The election nonsense is going on for far too long. Months ago I’d had more than enough of it. I was naive enough to think that Bernie had a chance. Then the corruption reared its ugly head, and I gave up. And the news is abysmal, except for news from Julian Assange and Wikileaks. Very little of it is actionable information, unless it moves you to think up a solution to save the world, which I don’t believe anyone has yet done. I am hungry for more satisfying fare; I will have to prepare it myself. I walk around this city and I feel all these emotions as I see all this amazing life. What good is feeling all that and keeping it inside?
So that’s how I like to use Facebook, to share something personal, hoping that it makes your life a little richer or it allows you to see that what you feel is much like what I feel. We are not all that different from each other. In some moments today, we may like to hold onto some bits of who we were yesterday, just to reassure ourselves that we’re still intact. There’s comfort in that. But why not let some of those bits loose to scrub and smooth your soul, to wash away something you’d like to abandon. Your life, your very body, is truly a river. Keep a record of one day’s worth of thoughts and emotions. You’ll see how much you change in the course of a single day.
Here in NY I can’t get in my nice clean air conditioned car and drive by my lonesome exactly where I want to go. Here I’m away from my cat and my nice clean house and the awesome, other-worldly quiet of rural Iowa. Here I hardly know anyone and hardly anyone knows me. I’m alone a lot. I get lost a lot. I get all confused and turned inside out when I ascend to the light of day after a long subway ride. It’s a shock to go from the quiet of the library back out onto the streets, to hear the great roar of the crowd and become a cow in a herd on the sidewalk.
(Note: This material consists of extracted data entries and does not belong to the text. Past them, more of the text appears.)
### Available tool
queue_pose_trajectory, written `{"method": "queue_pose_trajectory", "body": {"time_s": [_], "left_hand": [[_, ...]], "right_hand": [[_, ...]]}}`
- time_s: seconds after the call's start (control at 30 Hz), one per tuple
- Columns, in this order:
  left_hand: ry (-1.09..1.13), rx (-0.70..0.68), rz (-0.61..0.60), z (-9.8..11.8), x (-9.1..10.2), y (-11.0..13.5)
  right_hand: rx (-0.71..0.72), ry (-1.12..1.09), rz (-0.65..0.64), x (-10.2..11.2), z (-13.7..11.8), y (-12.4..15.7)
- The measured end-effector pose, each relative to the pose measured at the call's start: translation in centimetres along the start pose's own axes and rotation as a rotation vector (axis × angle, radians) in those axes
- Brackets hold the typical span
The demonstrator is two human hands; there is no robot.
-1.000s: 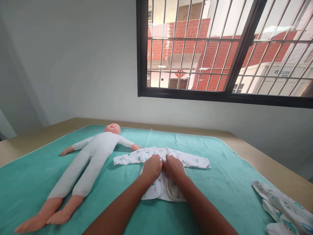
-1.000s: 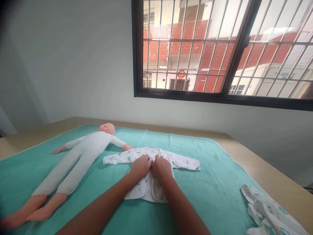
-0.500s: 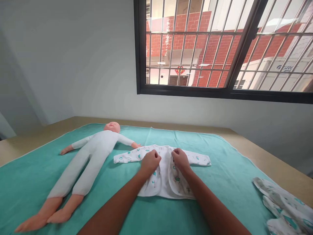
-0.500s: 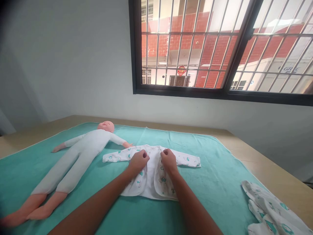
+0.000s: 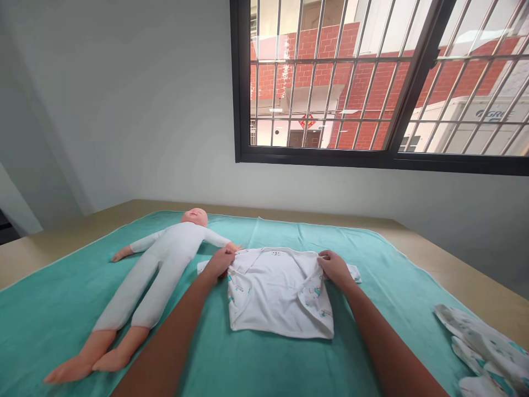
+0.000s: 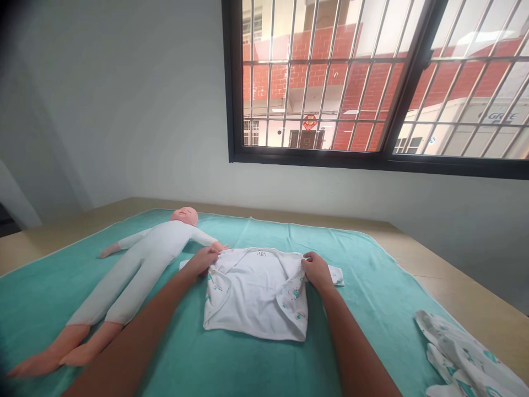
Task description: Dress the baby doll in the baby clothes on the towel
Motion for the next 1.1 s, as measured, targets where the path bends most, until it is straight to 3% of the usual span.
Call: {"method": "queue_pose_trajectory", "body": {"time_s": [0.13,0.23,0.37,0.47,0.53,0.63,0.73,0.83,0.93,1.1], "left_hand": [[-0.274,-0.090,0.161,1.7,0.7,0.3],[-0.421,-0.223,0.172,4.6,-1.0,1.4],[-0.526,-0.439,0.034,8.0,-4.2,5.4],[-0.652,-0.652,-0.153,8.8,-6.4,10.2],[-0.757,-0.720,-0.195,8.3,-6.9,12.7],[-0.883,-0.677,-0.143,7.2,-6.6,14.1],[-0.872,-0.547,-0.039,6.4,-5.6,13.6],[-0.724,-0.396,0.036,5.2,-4.1,13.0],[-0.596,-0.267,0.029,3.6,-2.9,12.8],[-0.591,-0.188,-0.010,2.6,-2.8,13.2]], "right_hand": [[0.117,0.221,0.025,-0.6,-3.6,0.7],[0.247,0.331,-0.177,-4.2,-7.2,2.0],[0.372,0.432,-0.484,-8.3,-9.8,5.8],[0.553,0.595,-0.513,-8.5,-10.8,9.1],[0.684,0.697,-0.464,-7.8,-10.8,10.9],[0.770,0.751,-0.358,-6.0,-9.5,12.3],[0.763,0.770,-0.237,-4.0,-7.3,12.5],[0.678,0.779,-0.197,-2.2,-4.8,11.9],[0.563,0.774,-0.217,-0.6,-3.0,11.0],[0.439,0.839,-0.213,0.9,-1.9,9.9]]}}
Point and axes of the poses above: each hand's wrist, its own y-axis away from the middle knuckle, its own x-axis out of the back of the hand, z = x × y, the point moved 10 cm from there along -y, towards the middle knuckle, and after that the axes turned 9 degrees about -z, right-handed, at the moved point
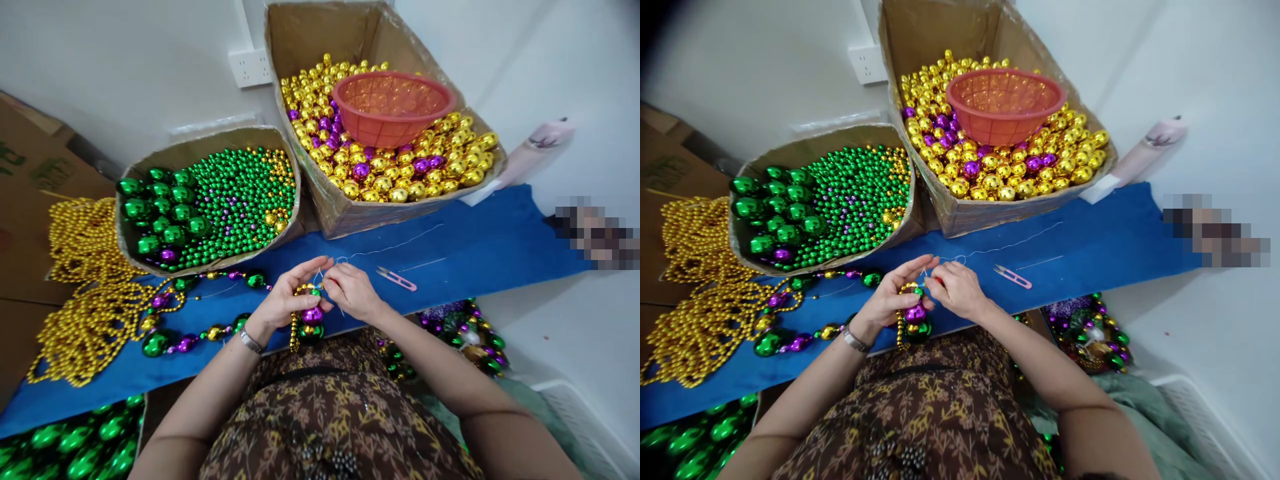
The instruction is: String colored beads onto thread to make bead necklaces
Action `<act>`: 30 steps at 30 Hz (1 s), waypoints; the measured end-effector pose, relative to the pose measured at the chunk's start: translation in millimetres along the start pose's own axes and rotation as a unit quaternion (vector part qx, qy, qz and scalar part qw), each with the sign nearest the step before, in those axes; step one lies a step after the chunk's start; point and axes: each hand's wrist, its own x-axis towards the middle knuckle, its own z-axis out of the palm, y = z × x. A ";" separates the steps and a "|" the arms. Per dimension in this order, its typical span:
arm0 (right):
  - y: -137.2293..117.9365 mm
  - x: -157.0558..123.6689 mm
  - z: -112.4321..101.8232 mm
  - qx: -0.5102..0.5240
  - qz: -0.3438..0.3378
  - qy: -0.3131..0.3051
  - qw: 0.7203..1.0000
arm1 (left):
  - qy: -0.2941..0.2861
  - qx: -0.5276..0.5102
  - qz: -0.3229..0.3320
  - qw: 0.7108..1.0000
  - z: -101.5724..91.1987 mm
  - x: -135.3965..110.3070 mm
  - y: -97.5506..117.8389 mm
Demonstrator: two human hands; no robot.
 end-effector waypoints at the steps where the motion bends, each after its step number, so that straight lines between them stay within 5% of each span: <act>1: -0.1 -0.5 -2.6 0.020 0.004 0.002 1.000 | 0.005 0.008 0.003 1.000 0.7 0.2 1.5; 6: 4.1 -8.1 -18.7 0.177 0.056 0.052 0.981 | 0.088 0.097 0.075 0.989 7.6 1.9 21.7; 12: -3.2 -19.4 -20.8 0.260 0.146 0.079 0.951 | 0.166 0.178 0.244 0.939 20.7 12.0 60.8; 16: -23.4 -11.1 -17.8 0.215 0.071 0.032 0.973 | 0.212 0.228 0.362 0.878 33.9 23.0 88.3; 22: -54.6 24.2 -2.8 0.198 -0.040 0.033 0.979 | 0.237 0.293 0.451 0.809 48.6 32.1 129.5; 26: -80.4 48.5 -19.4 0.231 -0.077 -0.004 0.970 | 0.243 0.303 0.504 0.772 27.6 30.3 174.1; 30: -114.3 80.4 -68.2 0.301 -0.127 -0.020 0.945 | 0.229 0.308 0.549 0.743 -10.6 20.8 232.7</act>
I still can’t believe the sheer numbers of people here—and I’ve been to India, where there are 1.2 BILLION people in a third the land mass of the US. That, folks, is density. But New York certainly doesn’t lack.
And you know what I wonder about, what keeps hitting me? The absolutely amazing amount of chewing gum on the sidewalks and whether it ever goes away.
I, too, will never truly go away from here, because whatever happens, the place has a place in my heart. New York sticks just like chewing gum.